++++ Input data

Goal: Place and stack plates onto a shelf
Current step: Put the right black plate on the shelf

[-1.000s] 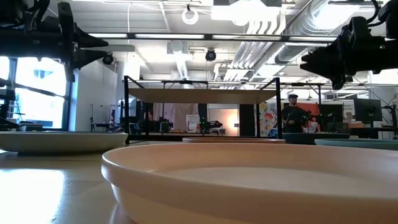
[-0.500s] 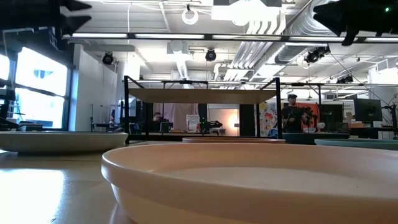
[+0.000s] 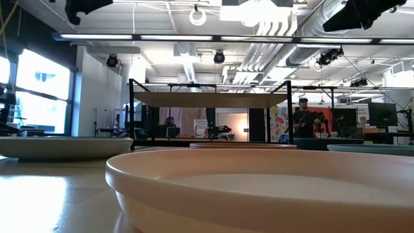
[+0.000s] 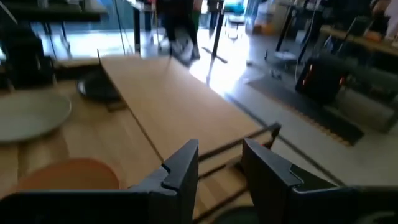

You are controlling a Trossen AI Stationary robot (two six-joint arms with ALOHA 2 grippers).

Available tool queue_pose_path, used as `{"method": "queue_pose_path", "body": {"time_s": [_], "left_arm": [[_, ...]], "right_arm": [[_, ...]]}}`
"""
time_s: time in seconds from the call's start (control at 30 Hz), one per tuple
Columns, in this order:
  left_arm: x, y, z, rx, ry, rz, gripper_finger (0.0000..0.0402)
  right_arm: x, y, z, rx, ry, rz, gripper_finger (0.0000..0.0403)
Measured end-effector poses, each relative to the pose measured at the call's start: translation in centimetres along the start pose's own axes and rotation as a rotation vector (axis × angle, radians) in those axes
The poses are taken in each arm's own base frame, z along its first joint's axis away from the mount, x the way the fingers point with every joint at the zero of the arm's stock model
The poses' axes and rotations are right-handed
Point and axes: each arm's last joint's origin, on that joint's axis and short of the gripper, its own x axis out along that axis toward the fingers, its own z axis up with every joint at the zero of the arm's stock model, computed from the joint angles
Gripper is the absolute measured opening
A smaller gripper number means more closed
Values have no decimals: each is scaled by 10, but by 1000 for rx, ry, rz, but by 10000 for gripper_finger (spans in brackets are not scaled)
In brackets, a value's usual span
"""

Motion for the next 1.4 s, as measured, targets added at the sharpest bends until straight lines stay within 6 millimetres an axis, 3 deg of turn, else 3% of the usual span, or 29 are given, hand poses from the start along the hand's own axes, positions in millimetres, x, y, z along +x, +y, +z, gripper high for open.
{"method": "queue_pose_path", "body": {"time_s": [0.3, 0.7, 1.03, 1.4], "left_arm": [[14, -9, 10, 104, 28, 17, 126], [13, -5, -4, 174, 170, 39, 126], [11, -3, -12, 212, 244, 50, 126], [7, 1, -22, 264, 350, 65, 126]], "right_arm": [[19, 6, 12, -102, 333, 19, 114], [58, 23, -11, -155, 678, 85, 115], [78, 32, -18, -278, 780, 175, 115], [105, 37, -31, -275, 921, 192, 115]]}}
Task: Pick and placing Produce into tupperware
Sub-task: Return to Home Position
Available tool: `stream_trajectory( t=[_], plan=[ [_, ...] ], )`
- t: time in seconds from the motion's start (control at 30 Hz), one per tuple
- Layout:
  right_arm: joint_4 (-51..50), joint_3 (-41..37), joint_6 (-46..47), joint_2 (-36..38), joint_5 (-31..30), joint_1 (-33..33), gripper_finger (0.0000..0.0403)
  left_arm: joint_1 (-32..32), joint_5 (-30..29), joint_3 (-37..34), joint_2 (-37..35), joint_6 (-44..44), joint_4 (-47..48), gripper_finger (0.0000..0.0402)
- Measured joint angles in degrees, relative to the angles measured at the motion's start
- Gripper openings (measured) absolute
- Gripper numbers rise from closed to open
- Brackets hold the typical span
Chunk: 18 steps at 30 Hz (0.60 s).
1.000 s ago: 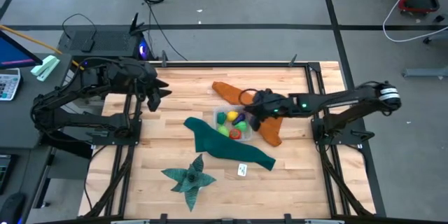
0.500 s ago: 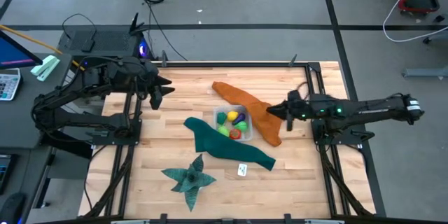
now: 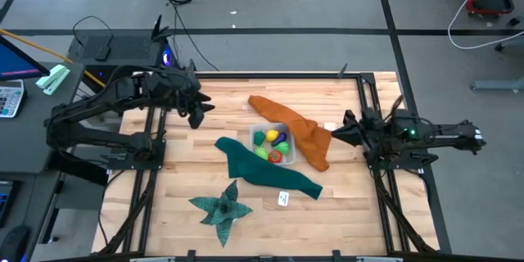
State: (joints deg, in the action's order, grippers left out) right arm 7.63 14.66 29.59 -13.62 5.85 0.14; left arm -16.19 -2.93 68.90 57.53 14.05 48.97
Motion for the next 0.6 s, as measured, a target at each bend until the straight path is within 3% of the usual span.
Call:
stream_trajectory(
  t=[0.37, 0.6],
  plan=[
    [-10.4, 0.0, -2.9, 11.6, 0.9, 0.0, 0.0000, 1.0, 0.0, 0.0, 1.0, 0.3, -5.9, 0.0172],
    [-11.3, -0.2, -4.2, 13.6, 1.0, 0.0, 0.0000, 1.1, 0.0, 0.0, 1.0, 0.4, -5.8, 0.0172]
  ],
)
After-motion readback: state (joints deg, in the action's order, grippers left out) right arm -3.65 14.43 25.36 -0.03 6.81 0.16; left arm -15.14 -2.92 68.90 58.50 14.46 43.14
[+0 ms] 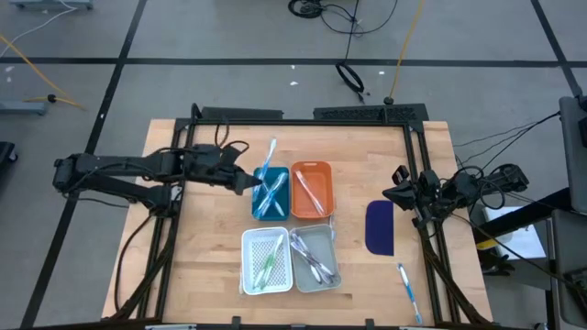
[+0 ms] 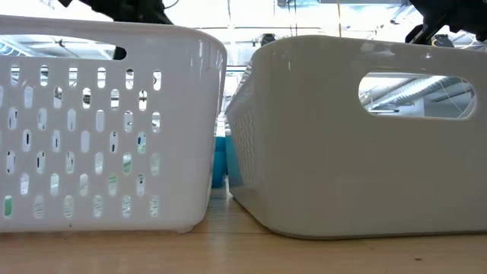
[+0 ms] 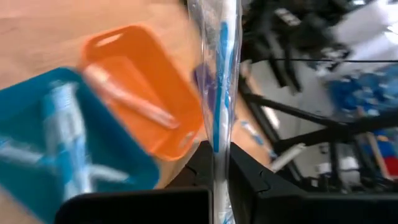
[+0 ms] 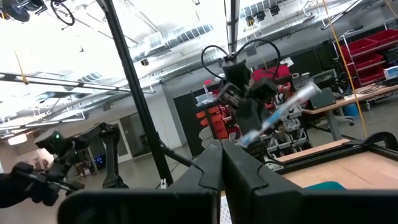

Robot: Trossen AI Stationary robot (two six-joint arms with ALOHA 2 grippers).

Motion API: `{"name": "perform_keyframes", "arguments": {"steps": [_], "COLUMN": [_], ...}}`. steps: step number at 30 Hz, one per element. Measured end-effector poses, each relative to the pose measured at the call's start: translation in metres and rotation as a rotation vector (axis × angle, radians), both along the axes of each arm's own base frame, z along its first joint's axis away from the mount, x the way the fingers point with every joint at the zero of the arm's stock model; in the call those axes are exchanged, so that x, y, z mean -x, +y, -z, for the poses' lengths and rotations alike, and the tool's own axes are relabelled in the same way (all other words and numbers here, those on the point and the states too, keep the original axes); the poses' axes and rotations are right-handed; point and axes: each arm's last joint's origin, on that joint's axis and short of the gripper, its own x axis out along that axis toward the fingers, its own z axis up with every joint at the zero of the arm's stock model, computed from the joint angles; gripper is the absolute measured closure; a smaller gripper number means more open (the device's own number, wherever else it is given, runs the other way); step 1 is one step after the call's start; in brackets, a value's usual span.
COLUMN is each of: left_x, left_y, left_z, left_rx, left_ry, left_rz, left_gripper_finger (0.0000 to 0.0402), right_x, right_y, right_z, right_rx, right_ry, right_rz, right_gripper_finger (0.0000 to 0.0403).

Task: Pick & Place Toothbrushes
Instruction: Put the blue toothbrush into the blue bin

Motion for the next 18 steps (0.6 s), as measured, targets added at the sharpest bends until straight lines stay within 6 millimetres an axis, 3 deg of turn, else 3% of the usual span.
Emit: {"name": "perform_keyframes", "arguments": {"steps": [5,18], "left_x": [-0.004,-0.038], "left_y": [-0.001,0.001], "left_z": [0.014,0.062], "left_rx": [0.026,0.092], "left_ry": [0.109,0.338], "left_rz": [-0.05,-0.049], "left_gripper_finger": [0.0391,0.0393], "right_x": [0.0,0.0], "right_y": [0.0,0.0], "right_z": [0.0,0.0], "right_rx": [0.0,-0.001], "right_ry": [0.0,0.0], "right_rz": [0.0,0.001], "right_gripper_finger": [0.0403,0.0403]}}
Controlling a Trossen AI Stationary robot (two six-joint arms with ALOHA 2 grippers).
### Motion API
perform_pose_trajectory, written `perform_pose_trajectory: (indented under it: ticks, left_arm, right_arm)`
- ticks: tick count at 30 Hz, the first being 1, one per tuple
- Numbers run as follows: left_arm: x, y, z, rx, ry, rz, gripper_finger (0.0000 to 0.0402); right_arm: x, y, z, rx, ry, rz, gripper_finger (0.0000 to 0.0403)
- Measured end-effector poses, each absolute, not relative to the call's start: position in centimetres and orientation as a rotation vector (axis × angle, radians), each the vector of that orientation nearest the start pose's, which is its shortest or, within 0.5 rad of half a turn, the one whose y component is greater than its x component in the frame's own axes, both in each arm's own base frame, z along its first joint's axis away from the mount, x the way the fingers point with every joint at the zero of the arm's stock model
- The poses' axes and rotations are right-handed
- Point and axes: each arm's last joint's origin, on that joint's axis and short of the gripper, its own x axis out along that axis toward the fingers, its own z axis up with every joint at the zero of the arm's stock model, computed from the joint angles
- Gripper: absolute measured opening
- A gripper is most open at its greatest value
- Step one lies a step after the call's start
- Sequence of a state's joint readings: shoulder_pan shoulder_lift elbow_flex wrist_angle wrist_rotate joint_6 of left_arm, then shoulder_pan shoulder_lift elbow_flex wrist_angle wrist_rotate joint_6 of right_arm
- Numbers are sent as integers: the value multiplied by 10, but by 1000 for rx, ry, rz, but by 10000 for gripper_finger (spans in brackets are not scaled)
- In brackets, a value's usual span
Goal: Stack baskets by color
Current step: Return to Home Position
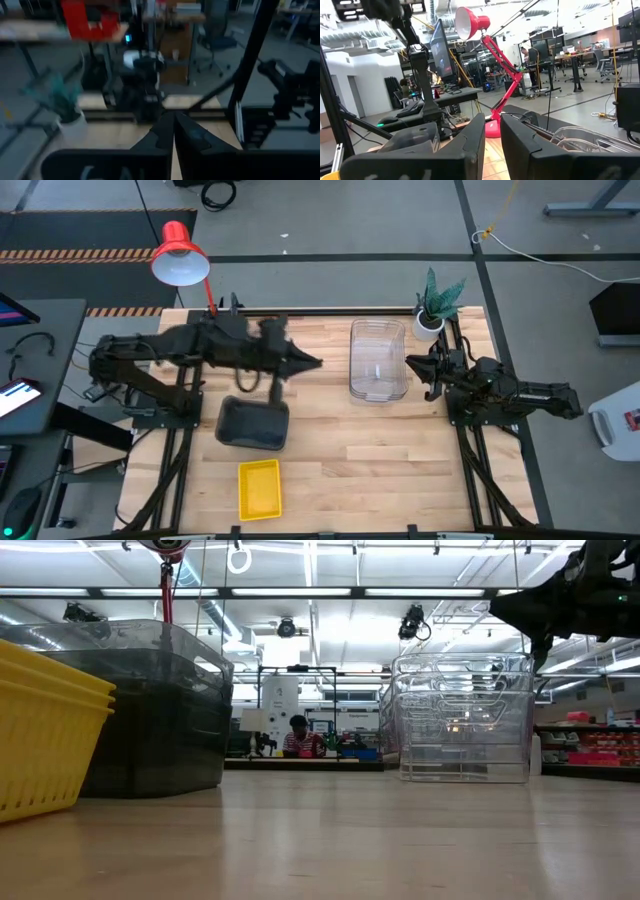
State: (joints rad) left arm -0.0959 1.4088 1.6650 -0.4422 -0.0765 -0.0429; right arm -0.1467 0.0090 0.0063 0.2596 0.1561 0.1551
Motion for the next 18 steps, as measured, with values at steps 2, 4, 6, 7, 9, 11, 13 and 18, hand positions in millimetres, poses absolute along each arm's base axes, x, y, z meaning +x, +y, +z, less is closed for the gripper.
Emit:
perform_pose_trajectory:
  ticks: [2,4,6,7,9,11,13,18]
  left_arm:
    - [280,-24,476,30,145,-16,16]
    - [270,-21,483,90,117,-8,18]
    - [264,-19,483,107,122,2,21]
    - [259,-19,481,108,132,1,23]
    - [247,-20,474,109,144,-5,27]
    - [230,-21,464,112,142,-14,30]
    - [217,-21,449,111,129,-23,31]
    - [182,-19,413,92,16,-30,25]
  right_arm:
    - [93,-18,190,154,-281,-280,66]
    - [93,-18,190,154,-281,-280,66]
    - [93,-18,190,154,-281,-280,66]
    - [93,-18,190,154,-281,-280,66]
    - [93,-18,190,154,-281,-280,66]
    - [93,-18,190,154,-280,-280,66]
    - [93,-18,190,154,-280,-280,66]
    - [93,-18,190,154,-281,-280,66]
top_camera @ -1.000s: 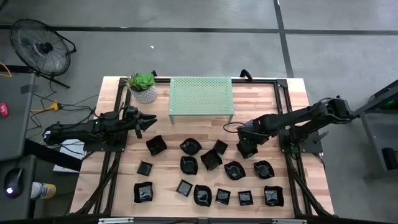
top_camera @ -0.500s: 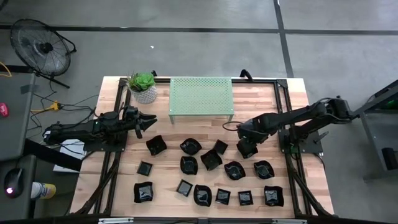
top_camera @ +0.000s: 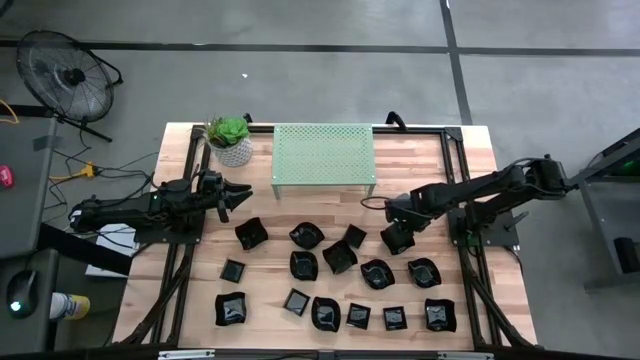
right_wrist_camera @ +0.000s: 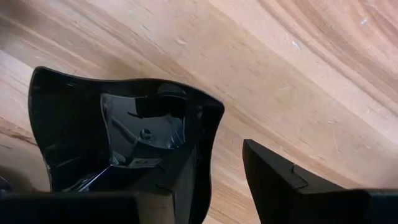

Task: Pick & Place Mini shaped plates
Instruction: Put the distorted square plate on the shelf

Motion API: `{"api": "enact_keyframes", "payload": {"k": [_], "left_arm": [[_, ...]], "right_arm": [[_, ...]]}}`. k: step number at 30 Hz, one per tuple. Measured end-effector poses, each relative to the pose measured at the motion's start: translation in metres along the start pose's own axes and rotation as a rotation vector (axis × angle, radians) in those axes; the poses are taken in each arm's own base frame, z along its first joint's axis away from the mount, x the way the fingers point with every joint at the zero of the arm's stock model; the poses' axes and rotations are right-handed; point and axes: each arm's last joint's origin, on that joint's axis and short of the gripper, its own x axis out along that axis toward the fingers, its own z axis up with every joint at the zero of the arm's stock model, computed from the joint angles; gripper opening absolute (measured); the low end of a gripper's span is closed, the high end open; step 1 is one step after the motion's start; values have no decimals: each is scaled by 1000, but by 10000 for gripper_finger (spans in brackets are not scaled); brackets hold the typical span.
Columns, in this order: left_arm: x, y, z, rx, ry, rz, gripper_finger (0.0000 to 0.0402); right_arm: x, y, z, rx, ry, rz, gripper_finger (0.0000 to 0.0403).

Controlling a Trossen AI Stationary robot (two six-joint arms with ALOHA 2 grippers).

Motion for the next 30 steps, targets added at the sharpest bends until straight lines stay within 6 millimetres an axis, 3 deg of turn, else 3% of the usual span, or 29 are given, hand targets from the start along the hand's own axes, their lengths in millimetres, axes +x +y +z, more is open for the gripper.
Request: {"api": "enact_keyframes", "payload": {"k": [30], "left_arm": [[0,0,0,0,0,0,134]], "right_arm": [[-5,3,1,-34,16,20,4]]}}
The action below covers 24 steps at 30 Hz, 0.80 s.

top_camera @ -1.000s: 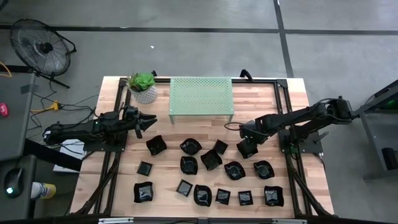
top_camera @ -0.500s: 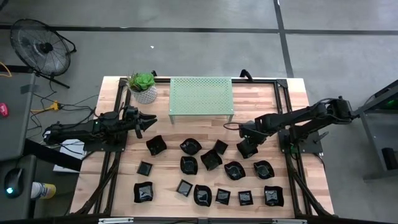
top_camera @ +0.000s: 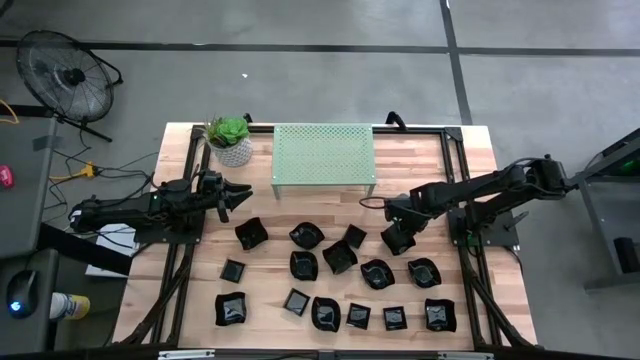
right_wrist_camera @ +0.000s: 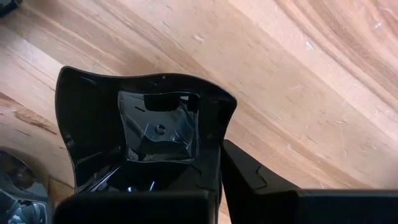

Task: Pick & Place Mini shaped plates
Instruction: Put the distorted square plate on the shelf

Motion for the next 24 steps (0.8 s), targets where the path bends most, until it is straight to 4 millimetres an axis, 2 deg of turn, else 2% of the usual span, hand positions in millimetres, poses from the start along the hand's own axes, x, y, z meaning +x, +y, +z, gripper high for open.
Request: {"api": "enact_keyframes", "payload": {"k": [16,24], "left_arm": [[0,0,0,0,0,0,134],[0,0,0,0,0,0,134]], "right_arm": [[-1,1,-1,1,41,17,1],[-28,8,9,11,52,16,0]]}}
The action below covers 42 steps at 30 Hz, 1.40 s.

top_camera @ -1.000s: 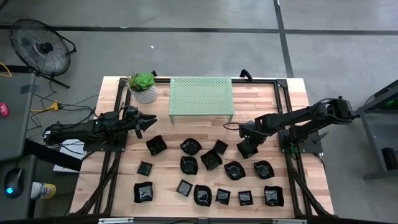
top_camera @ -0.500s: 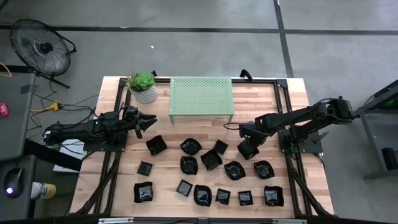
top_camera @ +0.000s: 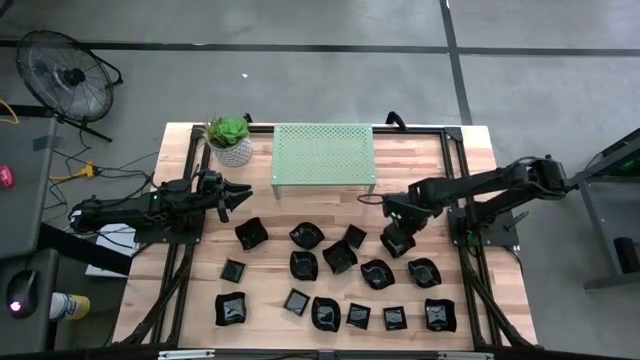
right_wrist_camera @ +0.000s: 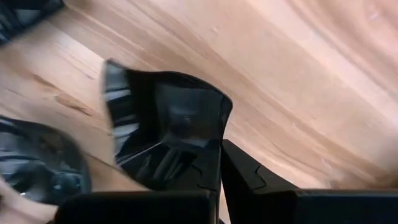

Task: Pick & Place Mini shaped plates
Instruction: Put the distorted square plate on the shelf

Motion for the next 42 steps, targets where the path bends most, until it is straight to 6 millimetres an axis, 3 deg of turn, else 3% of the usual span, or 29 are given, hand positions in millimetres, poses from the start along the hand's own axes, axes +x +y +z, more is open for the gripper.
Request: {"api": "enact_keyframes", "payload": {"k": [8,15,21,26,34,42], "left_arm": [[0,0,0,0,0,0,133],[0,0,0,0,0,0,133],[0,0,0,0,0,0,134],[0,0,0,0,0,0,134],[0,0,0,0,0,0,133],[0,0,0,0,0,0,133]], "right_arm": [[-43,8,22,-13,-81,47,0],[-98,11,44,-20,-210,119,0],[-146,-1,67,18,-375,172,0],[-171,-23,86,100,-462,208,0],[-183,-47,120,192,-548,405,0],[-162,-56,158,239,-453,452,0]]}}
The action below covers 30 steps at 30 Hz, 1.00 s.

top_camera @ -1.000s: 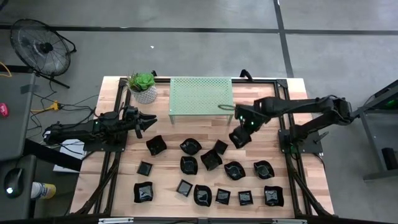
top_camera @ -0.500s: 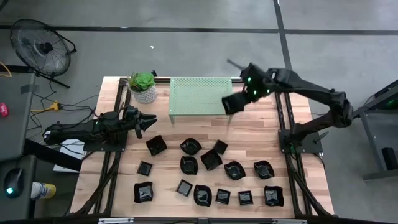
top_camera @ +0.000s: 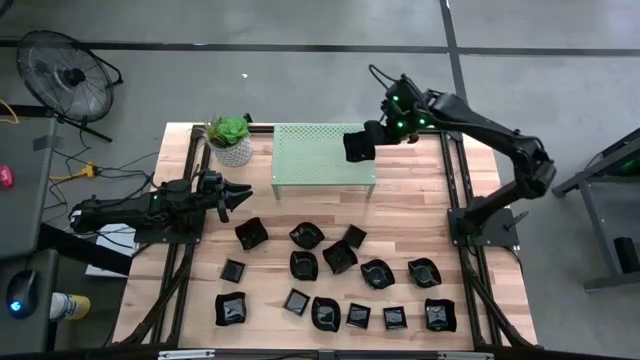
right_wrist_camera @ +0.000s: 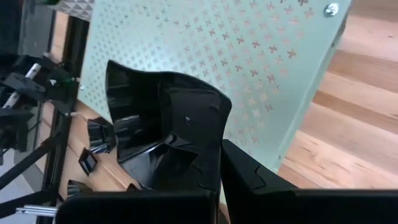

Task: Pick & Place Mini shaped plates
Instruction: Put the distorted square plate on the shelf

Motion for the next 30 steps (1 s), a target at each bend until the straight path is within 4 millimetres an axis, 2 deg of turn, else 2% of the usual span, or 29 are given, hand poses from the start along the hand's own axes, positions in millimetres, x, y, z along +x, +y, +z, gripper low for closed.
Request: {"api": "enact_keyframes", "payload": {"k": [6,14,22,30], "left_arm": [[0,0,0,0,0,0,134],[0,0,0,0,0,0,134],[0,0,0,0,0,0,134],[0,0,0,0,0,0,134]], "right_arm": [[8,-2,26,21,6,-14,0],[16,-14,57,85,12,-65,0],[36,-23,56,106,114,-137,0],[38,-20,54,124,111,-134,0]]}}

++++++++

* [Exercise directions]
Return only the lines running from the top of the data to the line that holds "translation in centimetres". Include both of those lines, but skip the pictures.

* [Result for this task]
Goal: Place and stack plates onto a shelf
Current step: Put the right black plate on the shelf

[-1.000s] 
[-0.500s] 
[+0.000s] 
[+0.000s] 

You are controlling a Trossen AI Stationary robot (two six-joint arms with ALOHA 2 grippers).

Available tool queue_pose_path, used as `{"method": "queue_pose_path", "body": {"time_s": [_], "left_arm": [[_, ...]], "right_arm": [[_, ...]]}}`
"""
time_s: time in seconds from the call's start (control at 30 Hz), one per tuple
Columns, in this order:
  left_arm: x, y, z, rx, ry, rz, gripper_finger (0.0000..0.0402)
  right_arm: x, y, z, rx, ry, rz, gripper_finger (0.0000..0.0403)
Measured end-effector poses, each relative to the pose measured at the call's start: translation in centimetres along the start pose's own axes and rotation as a rotation vector (axis × angle, radians) in those axes

No more work is required for the exercise.